_What you should do_: Would you transcribe the listing that follows word for word, skipping pictures?

╭─ Dataset excerpt

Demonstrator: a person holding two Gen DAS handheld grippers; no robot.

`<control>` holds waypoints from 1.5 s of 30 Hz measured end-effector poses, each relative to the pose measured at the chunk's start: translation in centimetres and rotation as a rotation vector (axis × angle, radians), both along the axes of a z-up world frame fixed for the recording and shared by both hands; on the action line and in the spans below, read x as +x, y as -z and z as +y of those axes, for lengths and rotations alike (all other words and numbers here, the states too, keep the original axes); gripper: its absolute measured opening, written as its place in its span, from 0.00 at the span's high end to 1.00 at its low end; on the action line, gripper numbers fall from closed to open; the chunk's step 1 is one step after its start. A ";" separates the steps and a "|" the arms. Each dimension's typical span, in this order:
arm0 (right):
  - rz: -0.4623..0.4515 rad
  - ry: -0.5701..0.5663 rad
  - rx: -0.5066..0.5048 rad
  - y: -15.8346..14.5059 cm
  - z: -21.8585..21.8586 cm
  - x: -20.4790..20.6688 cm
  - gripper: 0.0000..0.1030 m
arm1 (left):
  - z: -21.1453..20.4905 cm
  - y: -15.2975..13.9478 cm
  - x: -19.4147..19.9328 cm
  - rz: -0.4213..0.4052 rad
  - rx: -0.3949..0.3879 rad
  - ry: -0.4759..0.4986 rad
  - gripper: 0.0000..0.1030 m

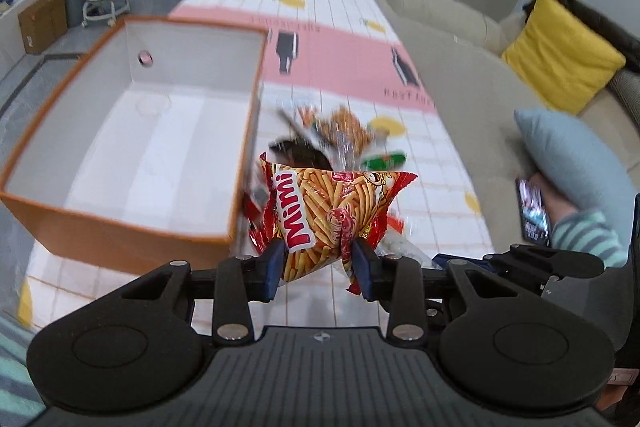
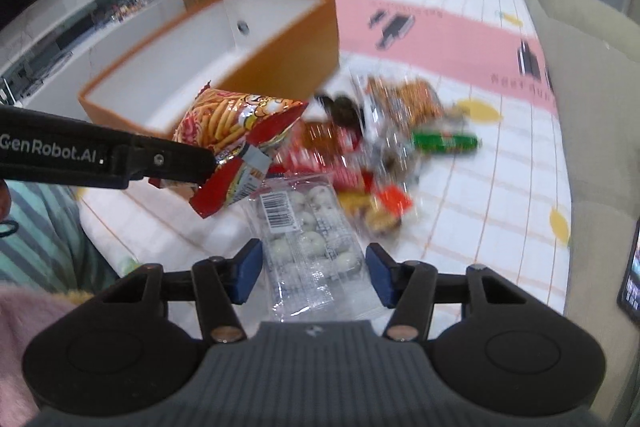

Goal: Organize snacks
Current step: 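Lift and carry the Mimi bag and egg tray over the open box with both tools, then open the left tool to drop the Mimi bag while the right tool releases the egg tray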

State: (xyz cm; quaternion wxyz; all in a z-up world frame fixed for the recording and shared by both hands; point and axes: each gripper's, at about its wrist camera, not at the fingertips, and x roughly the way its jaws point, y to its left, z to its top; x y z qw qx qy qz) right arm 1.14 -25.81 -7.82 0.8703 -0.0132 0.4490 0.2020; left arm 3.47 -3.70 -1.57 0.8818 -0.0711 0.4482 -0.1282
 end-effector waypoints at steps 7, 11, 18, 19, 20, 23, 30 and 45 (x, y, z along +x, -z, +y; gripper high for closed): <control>-0.119 -0.061 0.011 -4.2 2.9 1.5 0.47 | 2.8 -3.9 0.7 -0.094 -0.003 -0.065 0.60; -0.182 -0.119 -0.001 -6.2 5.4 3.0 0.48 | 4.8 -5.5 1.5 -0.119 0.000 -0.101 0.60; -0.208 -0.227 -0.004 -7.5 10.6 6.5 0.48 | 9.1 -6.4 5.0 -0.049 -0.012 -0.117 0.60; -0.203 -0.246 -0.002 -7.5 11.4 7.0 0.48 | 9.7 -6.2 5.5 -0.029 -0.015 -0.114 0.60; -0.198 -0.268 -0.007 -7.5 12.3 7.5 0.48 | 10.1 -6.0 6.1 -0.017 -0.006 -0.110 0.60; -0.187 -0.324 -0.045 -6.7 14.7 8.7 0.48 | 11.0 -4.7 7.7 0.022 0.040 -0.110 0.60; -0.124 -0.426 -0.168 -3.5 18.8 11.2 0.48 | 13.9 -1.3 10.3 0.119 0.090 -0.145 0.62; 0.018 -0.486 -0.313 0.4 20.8 14.5 0.48 | 13.1 1.6 11.9 0.206 0.240 -0.089 0.68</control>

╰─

_Exercise response_:
Demonstrator: a person holding two Gen DAS handheld grippers; no robot.

`<control>` holds waypoints from 1.5 s of 30 Hz measured end-effector poses, each relative to the pose measured at the chunk's start: translation in centimetres and rotation as a rotation vector (axis × angle, radians), both along the axes of a z-up world frame fixed for the recording and shared by both hands; on the action line and in the spans below, read x as +x, y as -z and z as +y of those axes, for lengths and rotations alike (all other words and numbers here, the states too, keep the original axes); gripper: its absolute measured opening, written as its place in its span, from 0.00 at the span's high end to 1.00 at its low end; on the action line, gripper numbers fall from closed to open; the chunk's step 1 is one step after its start. A ";" separates the steps and a "|" the arms. Each dimension's typical span, in this order:
arm0 (right):
  - rz: -0.4623..0.4515 rad
  - ry: -0.5701..0.5663 rad
  - rx: -0.5066..0.5048 rad
  - y: -15.8346..14.5059 cm
  - z: -21.8585..21.8586 cm
  - x: -20.4790..20.6688 cm
  - gripper: 0.0000..0.1030 m
arm1 (left):
  - z: -21.1453..20.4905 cm
  - y: -15.2975..13.9478 cm
  - x: -19.4147..19.9328 cm
  - rz: -0.4213..0.4052 rad
  - rx: -0.3949..0.3879 rad
  - ry: -0.4759..0.4986 rad
  - gripper: 0.0000..0.1030 m


Goal: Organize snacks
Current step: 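Lift and carry the Mimi bag and egg tray over the open box with both tools, then open the left tool to drop the Mimi bag while the right tool releases the egg tray
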
State: (xyz cm; quaternion wxyz; all in a z-up world frame fixed for the recording and shared by both hands; point and axes: each gripper's, at about its wrist camera, not at the fingertips, and x roughly the way its jaws point, y to its left, z to its top; x y z qw qx qy qz) right arm 1.14 -25.81 -7.82 0.8703 -0.0132 0.4490 0.2020; left arm 3.47 -3.70 -1.57 0.8818 -0.0711 0.4482 -0.1282
 end-effector waypoints at steps 7, 11, 18, 19, 20, 23, 30 and 45 (x, y, z along +x, -z, +y; gripper high for closed): <control>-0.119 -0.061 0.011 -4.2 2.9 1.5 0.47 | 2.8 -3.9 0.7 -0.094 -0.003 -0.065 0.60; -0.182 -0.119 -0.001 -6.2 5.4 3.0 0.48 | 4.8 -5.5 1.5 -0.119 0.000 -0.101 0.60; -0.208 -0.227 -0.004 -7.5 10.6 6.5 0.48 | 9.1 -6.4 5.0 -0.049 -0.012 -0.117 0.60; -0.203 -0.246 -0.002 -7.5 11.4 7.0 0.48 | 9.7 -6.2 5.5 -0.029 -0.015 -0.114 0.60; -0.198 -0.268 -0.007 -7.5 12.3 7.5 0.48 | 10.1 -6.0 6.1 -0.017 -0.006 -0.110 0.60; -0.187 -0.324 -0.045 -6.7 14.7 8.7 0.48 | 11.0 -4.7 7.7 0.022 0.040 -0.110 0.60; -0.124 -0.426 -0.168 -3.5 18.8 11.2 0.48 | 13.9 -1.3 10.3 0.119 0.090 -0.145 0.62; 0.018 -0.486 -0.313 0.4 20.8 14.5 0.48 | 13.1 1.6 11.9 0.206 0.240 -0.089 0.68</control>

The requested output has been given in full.